You can use the AmIUnique service to check how unique your current fingerprint is.
Browsers are coming down strongly on fingerprinting. Chrome introduced the privacy budget as a concept they’re looking into, Safari is actively reducing potential fingerprinting surfaces, Firefox is blocking scripts that distribute fingerprinting tools (as is Edge), and then there are browsers like Brave where fingerprinting protections are front-and-center of development.
Sometimes the web browser is just too unreliable for vendors to leverage efficiently for their cross-site tracking purposes.
All the exploits listed above have native preventions in place in many browsers, and there are also browser extensions that help with tracking protection as well.
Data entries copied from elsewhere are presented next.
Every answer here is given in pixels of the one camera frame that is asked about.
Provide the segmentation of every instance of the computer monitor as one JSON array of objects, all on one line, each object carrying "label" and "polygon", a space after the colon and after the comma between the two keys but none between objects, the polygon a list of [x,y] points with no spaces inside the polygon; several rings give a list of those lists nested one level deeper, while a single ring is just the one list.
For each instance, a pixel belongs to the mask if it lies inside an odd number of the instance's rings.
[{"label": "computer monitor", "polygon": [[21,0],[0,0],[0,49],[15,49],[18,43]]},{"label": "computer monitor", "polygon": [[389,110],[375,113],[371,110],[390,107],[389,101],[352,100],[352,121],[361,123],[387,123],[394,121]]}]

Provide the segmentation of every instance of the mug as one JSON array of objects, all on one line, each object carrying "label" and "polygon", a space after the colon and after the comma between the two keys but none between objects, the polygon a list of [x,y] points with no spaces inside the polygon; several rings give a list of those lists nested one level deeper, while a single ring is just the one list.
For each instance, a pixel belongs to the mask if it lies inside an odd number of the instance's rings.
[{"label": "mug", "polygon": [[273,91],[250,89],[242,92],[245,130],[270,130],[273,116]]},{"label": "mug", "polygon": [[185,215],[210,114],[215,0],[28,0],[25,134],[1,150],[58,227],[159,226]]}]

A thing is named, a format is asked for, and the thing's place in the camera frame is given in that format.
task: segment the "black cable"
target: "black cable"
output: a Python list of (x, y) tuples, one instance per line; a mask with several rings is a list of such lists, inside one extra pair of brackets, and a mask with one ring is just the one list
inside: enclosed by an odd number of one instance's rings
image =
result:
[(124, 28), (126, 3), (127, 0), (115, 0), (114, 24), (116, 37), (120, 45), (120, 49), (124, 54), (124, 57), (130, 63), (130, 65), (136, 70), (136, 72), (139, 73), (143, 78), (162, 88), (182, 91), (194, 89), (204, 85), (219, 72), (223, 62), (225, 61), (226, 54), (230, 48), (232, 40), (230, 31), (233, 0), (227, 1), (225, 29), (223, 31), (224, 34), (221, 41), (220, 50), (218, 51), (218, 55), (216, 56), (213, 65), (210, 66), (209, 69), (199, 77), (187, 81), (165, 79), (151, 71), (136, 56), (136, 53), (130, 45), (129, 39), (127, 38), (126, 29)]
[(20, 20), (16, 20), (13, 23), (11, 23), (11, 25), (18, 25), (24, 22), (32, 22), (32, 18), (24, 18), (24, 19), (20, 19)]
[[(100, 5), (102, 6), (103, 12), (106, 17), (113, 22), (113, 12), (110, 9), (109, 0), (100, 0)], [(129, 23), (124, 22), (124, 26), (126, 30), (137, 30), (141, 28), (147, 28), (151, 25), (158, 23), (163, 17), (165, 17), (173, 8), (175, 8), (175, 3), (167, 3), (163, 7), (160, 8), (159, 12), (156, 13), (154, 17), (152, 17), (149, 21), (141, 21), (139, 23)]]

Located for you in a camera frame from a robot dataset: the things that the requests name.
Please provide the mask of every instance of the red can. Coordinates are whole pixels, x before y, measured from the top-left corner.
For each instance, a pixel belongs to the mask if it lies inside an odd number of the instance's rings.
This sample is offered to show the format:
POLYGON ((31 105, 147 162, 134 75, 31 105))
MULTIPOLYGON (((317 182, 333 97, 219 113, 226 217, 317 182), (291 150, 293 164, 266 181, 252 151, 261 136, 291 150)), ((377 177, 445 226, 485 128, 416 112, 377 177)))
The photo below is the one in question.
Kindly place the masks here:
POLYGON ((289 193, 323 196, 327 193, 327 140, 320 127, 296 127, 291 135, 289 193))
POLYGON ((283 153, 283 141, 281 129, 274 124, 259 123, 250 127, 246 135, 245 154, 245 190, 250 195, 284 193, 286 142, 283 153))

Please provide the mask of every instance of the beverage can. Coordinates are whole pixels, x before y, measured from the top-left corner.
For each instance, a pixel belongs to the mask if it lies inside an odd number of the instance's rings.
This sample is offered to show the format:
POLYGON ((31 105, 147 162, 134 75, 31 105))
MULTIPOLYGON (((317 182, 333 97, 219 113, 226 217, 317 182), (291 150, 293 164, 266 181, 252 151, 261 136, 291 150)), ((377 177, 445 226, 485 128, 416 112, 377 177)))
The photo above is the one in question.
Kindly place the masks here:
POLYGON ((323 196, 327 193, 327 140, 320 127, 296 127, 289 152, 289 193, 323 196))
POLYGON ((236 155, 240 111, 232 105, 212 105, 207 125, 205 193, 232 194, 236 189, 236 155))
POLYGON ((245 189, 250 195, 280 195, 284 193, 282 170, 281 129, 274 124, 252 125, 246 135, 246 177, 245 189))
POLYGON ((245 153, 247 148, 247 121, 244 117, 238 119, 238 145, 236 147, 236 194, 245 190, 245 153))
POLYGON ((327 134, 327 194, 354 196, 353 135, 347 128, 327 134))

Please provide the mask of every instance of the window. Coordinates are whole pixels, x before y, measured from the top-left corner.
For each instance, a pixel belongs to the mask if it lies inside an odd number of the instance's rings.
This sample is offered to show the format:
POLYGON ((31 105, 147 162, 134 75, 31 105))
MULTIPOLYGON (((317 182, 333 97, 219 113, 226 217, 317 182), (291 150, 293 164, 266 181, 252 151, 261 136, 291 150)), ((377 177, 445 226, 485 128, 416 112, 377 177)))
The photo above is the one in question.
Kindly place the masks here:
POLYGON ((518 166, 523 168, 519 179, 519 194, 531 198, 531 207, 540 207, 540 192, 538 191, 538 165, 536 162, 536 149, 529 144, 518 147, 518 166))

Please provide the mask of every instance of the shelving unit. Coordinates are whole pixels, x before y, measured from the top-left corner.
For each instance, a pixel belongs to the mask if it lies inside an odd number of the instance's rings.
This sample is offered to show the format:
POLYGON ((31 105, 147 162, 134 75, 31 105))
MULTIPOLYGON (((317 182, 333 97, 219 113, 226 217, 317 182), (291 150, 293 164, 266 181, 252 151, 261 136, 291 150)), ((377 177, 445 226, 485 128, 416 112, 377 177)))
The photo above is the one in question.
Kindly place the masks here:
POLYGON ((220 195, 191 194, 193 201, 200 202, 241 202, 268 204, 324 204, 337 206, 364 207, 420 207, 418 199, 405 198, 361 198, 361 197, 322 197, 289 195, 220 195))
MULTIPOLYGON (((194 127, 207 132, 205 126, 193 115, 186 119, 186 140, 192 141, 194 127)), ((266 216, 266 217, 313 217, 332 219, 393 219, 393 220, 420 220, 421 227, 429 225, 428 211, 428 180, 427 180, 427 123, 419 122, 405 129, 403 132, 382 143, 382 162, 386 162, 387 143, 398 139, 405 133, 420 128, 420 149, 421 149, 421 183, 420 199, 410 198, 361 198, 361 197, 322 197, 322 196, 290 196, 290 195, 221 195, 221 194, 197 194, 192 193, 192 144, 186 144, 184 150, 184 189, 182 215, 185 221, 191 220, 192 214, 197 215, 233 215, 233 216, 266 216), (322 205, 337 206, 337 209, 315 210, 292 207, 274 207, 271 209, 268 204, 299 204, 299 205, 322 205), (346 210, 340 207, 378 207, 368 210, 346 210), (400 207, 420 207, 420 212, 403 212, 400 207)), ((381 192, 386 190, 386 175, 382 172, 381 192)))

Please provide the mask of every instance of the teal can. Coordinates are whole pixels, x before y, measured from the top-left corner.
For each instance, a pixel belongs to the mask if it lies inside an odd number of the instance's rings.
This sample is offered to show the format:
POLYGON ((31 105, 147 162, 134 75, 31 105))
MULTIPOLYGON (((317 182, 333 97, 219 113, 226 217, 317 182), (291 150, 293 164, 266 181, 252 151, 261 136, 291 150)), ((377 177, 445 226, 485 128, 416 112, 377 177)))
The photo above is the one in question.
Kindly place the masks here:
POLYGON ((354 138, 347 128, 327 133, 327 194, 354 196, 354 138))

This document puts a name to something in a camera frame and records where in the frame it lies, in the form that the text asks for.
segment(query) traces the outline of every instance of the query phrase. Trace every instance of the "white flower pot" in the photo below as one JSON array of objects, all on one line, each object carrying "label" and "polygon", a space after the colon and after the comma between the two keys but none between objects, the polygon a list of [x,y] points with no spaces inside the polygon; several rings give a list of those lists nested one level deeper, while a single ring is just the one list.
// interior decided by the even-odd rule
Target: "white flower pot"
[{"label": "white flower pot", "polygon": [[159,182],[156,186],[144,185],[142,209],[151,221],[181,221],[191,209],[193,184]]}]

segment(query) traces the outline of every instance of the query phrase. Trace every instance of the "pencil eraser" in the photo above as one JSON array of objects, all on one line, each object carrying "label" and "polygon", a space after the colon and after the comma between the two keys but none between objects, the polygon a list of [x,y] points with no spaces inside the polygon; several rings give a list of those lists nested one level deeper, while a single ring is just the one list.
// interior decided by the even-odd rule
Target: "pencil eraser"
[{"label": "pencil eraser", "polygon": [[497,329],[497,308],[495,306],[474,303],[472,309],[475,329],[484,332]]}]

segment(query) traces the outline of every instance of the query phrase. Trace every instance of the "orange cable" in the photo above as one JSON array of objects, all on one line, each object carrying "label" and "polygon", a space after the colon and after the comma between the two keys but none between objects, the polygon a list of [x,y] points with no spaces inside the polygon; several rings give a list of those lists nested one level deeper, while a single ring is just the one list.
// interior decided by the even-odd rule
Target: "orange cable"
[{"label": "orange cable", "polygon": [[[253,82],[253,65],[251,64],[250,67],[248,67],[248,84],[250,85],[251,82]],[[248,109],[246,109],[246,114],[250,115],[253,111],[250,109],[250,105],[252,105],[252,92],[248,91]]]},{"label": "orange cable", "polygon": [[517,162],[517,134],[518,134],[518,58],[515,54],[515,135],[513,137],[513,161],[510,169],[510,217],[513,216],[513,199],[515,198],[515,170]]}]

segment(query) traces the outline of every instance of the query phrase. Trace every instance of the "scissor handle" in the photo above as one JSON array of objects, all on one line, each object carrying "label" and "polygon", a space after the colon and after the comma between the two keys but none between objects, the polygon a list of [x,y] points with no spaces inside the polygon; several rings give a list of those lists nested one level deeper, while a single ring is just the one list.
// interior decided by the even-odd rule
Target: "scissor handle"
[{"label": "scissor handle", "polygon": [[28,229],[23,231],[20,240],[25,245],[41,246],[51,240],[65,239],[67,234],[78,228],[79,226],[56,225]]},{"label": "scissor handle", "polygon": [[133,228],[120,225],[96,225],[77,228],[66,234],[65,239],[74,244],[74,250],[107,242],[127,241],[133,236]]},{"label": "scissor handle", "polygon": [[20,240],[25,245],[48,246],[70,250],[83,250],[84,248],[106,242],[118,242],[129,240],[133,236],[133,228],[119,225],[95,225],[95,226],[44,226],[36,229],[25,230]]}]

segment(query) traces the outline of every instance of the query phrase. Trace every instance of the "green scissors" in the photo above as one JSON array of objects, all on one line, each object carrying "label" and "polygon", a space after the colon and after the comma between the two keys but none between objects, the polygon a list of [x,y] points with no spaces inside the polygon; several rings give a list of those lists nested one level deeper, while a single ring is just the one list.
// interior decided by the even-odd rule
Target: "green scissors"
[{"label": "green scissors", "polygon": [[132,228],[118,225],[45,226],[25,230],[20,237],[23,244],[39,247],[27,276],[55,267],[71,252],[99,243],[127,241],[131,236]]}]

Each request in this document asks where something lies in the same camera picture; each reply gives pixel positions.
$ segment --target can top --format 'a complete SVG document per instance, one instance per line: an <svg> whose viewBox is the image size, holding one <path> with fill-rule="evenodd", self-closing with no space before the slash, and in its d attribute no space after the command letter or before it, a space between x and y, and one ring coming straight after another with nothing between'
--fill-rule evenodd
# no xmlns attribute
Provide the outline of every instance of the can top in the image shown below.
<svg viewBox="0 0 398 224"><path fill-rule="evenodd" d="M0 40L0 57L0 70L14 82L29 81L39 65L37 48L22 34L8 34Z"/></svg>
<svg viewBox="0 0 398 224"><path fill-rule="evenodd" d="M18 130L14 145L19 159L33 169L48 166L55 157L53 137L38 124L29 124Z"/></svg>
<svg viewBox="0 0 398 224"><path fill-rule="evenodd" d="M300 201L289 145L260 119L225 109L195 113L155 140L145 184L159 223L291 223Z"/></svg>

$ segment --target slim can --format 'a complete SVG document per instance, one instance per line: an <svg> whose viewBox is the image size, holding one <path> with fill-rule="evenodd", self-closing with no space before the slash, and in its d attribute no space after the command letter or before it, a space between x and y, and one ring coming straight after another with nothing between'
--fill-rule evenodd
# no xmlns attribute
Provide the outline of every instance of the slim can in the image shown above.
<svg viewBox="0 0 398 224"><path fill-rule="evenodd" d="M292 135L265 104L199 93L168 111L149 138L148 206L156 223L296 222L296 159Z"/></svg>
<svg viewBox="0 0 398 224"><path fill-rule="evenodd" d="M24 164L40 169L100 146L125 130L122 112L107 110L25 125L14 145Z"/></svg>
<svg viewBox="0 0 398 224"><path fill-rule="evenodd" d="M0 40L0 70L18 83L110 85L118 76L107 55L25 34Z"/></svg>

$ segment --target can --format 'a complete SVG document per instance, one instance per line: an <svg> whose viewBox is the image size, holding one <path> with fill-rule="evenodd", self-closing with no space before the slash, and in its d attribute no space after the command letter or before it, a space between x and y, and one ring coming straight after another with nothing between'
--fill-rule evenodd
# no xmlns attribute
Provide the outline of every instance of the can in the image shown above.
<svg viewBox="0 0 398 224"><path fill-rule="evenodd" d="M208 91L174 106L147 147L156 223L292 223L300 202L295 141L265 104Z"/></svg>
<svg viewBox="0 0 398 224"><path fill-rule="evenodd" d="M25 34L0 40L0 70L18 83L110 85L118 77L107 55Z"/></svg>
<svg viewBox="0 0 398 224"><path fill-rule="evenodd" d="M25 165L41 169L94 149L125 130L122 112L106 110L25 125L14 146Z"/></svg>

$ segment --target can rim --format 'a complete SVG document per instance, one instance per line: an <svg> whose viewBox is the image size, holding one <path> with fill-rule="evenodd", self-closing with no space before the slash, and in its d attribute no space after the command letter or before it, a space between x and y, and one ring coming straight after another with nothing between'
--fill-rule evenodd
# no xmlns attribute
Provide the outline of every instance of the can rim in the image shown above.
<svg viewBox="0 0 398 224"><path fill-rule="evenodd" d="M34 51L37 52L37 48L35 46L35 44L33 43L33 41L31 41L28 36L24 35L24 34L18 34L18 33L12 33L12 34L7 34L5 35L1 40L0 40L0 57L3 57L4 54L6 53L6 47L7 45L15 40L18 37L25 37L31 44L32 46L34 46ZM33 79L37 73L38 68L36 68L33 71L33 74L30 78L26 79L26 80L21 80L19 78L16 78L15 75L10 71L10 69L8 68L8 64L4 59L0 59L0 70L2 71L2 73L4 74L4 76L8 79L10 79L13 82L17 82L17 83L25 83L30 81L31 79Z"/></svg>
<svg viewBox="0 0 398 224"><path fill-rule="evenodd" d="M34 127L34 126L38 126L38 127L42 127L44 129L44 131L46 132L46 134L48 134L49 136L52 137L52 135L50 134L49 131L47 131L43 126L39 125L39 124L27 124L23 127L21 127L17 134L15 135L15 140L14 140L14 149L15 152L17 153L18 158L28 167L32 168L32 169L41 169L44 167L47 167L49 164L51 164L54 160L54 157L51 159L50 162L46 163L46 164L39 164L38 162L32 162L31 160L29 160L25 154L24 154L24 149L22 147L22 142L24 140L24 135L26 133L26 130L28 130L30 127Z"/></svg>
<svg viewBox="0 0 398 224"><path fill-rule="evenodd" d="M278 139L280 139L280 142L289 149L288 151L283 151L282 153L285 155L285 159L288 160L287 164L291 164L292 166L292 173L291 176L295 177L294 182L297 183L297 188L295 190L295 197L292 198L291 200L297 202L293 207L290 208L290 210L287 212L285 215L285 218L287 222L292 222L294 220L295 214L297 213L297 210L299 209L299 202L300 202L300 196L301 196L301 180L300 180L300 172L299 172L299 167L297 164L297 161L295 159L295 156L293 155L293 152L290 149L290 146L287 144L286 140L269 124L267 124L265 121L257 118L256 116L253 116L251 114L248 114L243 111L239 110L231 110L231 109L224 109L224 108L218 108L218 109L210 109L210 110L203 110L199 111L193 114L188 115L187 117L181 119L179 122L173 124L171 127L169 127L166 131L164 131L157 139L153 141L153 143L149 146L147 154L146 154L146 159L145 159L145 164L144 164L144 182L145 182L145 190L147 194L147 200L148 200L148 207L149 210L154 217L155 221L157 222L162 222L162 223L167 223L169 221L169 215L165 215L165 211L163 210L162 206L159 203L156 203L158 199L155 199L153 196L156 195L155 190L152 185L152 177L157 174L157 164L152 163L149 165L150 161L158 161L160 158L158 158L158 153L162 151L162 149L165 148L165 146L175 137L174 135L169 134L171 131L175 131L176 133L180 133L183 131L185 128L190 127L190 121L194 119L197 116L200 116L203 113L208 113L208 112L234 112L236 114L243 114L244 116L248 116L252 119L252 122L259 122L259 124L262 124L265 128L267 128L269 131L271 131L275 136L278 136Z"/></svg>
This is why some vendors recommend site owners to set up new domains in their own domain namespace (thus becoming part of first-party context), but instead of pointing to a server owned by the site, the domains would be mapped to vendor servers.
A simple way to accomplish this is with a CNAME (canonical name) DNS record. The CNAME record maps a hostname such as tracker.domain.com
to a canonical domain name (e.g. abcd123.tracking-vendor.com
), provided and owned by the vendor.
The website can then make requests to tracker.domain.com
, and the request would be transferred through the CNAME chain all the way to the web server owned by the vendor. Thus the vendor would have access to all cookies written on tracker.domain.com
and domain.com
.
It doesn’t solve cross-site tracking by itself, because the endpoint would only have access to cookies written on domain.com
(and not, e.g. vendor.com
), but by sending the identifiers from link decoration or referrer decoration, or by fingerprinting the browser, the vendor can continue profiling the user with little risk of getting the domain blacklisted.
There are serious security issues involved with surrendering subdomains to third parties, so site owners should consistently and carefully audit any traffic passing through their domains.
Browsers can’t natively resolve CNAME records for a given hostname (apart from Firefox, to some extent). However, identifying known trackers in CNAME records is getting more attention, and it is likely that browsers will introduce the necessary APIs so that they can block or restrict this type of data access as well.